Due coppie e un amico single che si conoscono da sempre una sera a cena iniziano a litigare per l'incredibile nome che due di loro voglio dare al figlio che stanno per avere. La lite e i battibecchi lasciano emergere sempre di più del loro passato, delle loro contraddizioni e del presente che viviamo. In due parole è questa la trama della commedia teatrale da cui Alexandre de La Patellière e Matthieu Delaporte hanno tratto nel 2012 il film Cena tra amici, a cui Francesca Archibugi si è rifatta per questo remake italiano. Forse proprio per questa catena di debiti, per il suo rifarsi a qualcosa che già si rifà ad altro, Il nome del figlio somiglia ai remake migliori, quelli che prendono lo stretto indispensabile dal testo originale e ne ampliano lo spettro aggiungendo così tanto da deviarne la traiettoria verso lidi personali. Anche l'umorismo è lontano dal film francese e più vicino a quello sottotono, moderato e sparuto delle commedie di Francesca Archibugi. A furia di aggiungere il nocciolo si fa sempre più piccolo e alla fine "remake" diventa un aggettivo di vaga assonanza con la realtà.

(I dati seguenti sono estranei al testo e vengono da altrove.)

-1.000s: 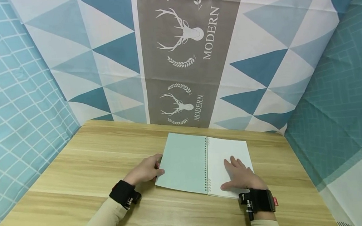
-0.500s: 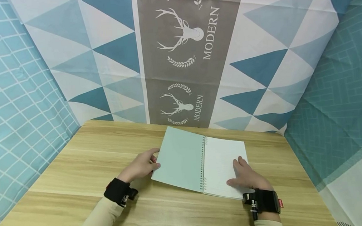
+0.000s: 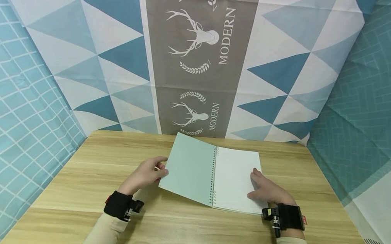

L'idea della regista è di allontanarsi dalla dinamica di "Carnage", quella del solo scontro umano e sociale, lo scannarsi con garbo di due coppie che perdono ogni segno di civiltà e diventano sempre più bestie, per andare a rimestare nel rapporto irrisolto con il passato. In quella storia Francesca Archibugi ha visto la possibilità di raccontare quanto dell'eredità passata influenza il nostro paese e non a caso la parte migliore del film si materializza quando la cattiveria che i protagonisti hanno gli uni contro gli altri svela il loro ieri.
Nel presente dei protagonisti c'è un passato ingombrante, non a causa di eventi traumatici ma in quanto tale, in quanto passato. Le 4 persone hanno un rapporto con la loro adolescenza e la propria formazione così invadente da contaminare la vita presente, dalle conversazioni fino agli atteggiamenti. Figli di un grande uomo politico due e affascinati dall'epica di una famiglia così importante gli altri, sono tanto diversi tra di loro (per visioni politiche, atteggiamento, remissività e classe sociale) quanto in realtà uguali nella scarsa comprensione di quel che vivono e nella celebrazione del passato.
È evidente che i diversi equivoci causati dagli scherzi di uno di loro sono un modo come un altro per scatenare l'incomprensione latente, eppure nonostante Francesca Archibugi scelga di rimestare in luoghi, ambienti, personaggi e contesti eccessivamente personali (altissima borghesia intellettuale romana), il suo muoversi con dolly e/o droni su questa casa a due piani e lo spostarsi (come nel testo d'origine) tra scontri furiosi e riappacificazioni altrettanto improvvise ha una forza narrativa non da poco.
Non poteva mancare la tecnologia nel grande calderone della modernità, vista come sempre avviene nel cinema italiano al pari di un problema o al massimo di una fonte di ridicolo, mai come un'opportunità o un facilitatore. Nè nei momenti peggiori del film potevano man dei flashback abbastanza naive (quando va bene) e ruffiani (quando va male) sulla vita dei 4 dai giovani. Eppure nonostante tutto questo, alla fine, la decisione con la quale il film prende di petto quello che è il vero tema portante degli ultimi anni nel nostro paese, ovvero il rapporto irrisolto con la modernità che rispecchia quello irrisolto con un passato desiderato, conservato e ammirato con una dedizione fuori dal normale, lo rende seriamente più universale e sincero di quanto il contesto cerchi di attenuare.